A la hora del crepúsculo, Isidro, 78 años, el papá de Mariana, está sentado a la mesa con la pierna cruzada.
“Es que no les da de comer aquel hombre, ta bárbaro. Ya no entiende, ese hombre, ya no entiende por eso le quité al niño, ‘no, –dije–, me lo mata de hambre’”, dice Isidro de Javier, su yerno, el señor de Marianita.
Y dice que cuando Mariana viene al Fraile a pasar una temporada, hasta se pone gordita, bonita, pero entonces llega Javier y se la lleva.
La misma tarde Gabina, la suegra de Javier, me contará que Javier es celoso, que se emborracha, que una vez hasta le dio a Marianita con un block en la cabeza y que seguido maltrata a sus hijos azotándolos contra la pared.
“Puros aventones, puras regañadas.
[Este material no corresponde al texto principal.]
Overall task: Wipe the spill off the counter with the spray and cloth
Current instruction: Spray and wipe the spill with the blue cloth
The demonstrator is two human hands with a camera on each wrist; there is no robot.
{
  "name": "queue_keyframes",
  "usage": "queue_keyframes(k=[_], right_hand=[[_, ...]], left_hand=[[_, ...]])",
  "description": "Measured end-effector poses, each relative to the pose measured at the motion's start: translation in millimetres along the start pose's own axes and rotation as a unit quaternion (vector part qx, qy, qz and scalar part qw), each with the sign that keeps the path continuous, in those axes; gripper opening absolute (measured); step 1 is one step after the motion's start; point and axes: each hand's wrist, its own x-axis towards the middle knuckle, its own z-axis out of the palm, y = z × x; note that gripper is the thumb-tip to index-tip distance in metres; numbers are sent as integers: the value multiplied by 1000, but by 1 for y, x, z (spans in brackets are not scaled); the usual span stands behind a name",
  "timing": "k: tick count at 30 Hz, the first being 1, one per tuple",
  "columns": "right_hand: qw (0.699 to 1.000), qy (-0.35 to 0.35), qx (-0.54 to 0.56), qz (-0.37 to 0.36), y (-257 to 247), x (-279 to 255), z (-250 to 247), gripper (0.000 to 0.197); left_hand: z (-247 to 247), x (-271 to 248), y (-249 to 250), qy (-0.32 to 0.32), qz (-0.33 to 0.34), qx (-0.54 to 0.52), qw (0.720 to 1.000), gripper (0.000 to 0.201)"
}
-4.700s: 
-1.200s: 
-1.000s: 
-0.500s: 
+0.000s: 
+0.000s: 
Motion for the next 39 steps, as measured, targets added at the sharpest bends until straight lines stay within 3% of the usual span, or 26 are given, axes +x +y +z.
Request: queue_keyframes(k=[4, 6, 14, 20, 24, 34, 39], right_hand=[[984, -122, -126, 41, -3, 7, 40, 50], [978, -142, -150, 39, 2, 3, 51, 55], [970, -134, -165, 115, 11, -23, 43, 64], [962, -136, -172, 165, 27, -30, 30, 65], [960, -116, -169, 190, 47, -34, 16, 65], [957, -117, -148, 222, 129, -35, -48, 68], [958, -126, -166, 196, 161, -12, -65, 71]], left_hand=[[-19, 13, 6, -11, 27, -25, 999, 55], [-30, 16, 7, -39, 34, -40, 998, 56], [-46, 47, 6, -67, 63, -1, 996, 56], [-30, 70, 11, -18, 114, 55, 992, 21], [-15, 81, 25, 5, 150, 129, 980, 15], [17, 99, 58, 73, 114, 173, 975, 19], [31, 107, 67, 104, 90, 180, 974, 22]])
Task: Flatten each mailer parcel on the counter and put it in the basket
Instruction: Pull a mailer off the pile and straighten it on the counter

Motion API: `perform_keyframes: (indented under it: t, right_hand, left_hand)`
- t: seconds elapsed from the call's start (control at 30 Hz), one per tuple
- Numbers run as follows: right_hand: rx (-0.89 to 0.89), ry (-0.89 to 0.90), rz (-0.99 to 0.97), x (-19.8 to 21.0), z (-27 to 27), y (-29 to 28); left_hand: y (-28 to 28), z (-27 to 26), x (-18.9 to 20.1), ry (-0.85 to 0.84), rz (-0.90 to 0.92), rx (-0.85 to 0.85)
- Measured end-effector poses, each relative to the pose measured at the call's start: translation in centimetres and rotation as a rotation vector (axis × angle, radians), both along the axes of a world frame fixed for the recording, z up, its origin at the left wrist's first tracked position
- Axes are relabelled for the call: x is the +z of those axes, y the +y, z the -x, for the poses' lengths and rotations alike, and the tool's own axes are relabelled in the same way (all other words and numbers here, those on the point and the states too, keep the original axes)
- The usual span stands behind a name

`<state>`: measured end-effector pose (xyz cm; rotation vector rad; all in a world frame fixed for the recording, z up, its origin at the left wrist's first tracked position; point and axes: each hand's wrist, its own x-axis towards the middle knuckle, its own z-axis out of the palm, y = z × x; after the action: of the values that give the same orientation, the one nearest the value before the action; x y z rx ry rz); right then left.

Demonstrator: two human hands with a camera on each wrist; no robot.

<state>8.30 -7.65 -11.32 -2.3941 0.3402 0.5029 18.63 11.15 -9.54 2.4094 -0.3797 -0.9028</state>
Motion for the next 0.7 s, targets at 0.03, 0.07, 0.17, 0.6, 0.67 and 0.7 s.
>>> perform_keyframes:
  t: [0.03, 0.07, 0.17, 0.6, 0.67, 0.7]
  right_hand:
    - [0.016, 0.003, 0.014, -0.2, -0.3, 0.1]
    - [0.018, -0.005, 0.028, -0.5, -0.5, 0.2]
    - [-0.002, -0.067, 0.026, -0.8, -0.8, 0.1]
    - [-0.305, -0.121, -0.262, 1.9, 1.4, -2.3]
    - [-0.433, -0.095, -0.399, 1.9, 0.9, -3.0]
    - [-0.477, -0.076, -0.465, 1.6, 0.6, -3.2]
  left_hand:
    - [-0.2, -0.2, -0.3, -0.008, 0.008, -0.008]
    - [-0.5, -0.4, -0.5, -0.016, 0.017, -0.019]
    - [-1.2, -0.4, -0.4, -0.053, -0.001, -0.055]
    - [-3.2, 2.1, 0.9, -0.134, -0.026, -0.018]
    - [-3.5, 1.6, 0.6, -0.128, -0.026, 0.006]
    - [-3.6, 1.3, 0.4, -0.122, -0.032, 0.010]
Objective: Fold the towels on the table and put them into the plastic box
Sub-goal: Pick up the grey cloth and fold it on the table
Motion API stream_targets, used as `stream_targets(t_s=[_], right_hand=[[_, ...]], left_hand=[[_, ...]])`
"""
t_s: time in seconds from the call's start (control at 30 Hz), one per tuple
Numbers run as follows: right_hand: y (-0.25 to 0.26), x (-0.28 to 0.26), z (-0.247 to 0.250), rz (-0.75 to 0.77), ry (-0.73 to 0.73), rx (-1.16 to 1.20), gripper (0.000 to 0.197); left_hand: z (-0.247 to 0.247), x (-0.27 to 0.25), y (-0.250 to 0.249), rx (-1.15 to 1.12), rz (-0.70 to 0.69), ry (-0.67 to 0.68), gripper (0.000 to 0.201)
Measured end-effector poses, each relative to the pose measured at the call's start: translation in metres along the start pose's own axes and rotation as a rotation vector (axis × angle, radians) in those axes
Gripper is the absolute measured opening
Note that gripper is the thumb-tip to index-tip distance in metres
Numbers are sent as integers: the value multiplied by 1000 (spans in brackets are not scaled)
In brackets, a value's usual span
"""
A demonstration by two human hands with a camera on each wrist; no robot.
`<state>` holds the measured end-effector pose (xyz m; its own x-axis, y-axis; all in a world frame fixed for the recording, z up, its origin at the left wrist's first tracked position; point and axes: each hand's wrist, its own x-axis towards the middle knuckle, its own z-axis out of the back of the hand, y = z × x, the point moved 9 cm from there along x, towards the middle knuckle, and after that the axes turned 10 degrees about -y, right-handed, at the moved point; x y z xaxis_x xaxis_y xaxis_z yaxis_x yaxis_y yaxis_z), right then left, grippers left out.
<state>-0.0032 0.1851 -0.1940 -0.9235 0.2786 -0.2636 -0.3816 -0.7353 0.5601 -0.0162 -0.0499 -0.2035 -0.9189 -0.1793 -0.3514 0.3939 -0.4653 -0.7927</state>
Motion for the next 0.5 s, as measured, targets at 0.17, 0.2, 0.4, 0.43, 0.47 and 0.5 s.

Lo ves muy santo, pero es…”, dirá Gabina.
El acabose fue el día que Javier le mentó la madre a Gabina, y ella lo agarró a puros cuartazos con una cuarta.
Gabina ríe cada vez que lo platica.
Y yo me pregunto si semejante pesadilla puede caber en un furgón de tren.
Un mediodía más en El Jazminal, los vecinos me dicen que Javier es un hombre tranquilo, trabajador, que casi no bebe, que es solo en el mundo, que tiene un hermano en Saltillo, pero que nunca viene a verlo, que no hace por él, que Javier es muy pobre, que a veces le llevan un taco y en Navidad lo invitan, con su mujer y sus niños, a cenar.
La segunda vez que fui al pueblo a buscar a Javier me llevé tremenda sorpresa:
Marianita me contó que ya no tenían casa, que había aparecido el verdadero dueño del furgón y estaba por echarlos.
“Ya no es de nosotros, ya nos la quitaron, ya es de otro señor, ya la casa no es mía, vinieron que sacara todo lo que era mío”, dijo y una sombra de tristeza le pasó por el rostro.
–¿Y ahora que van hacer?, le pregunté.
–Pos vamos a pedir casa, a ver quién nos da por ái, respondió Mariana.
Bonito Día del Niño, dije para mis adentros y me quedé mirando a la nada.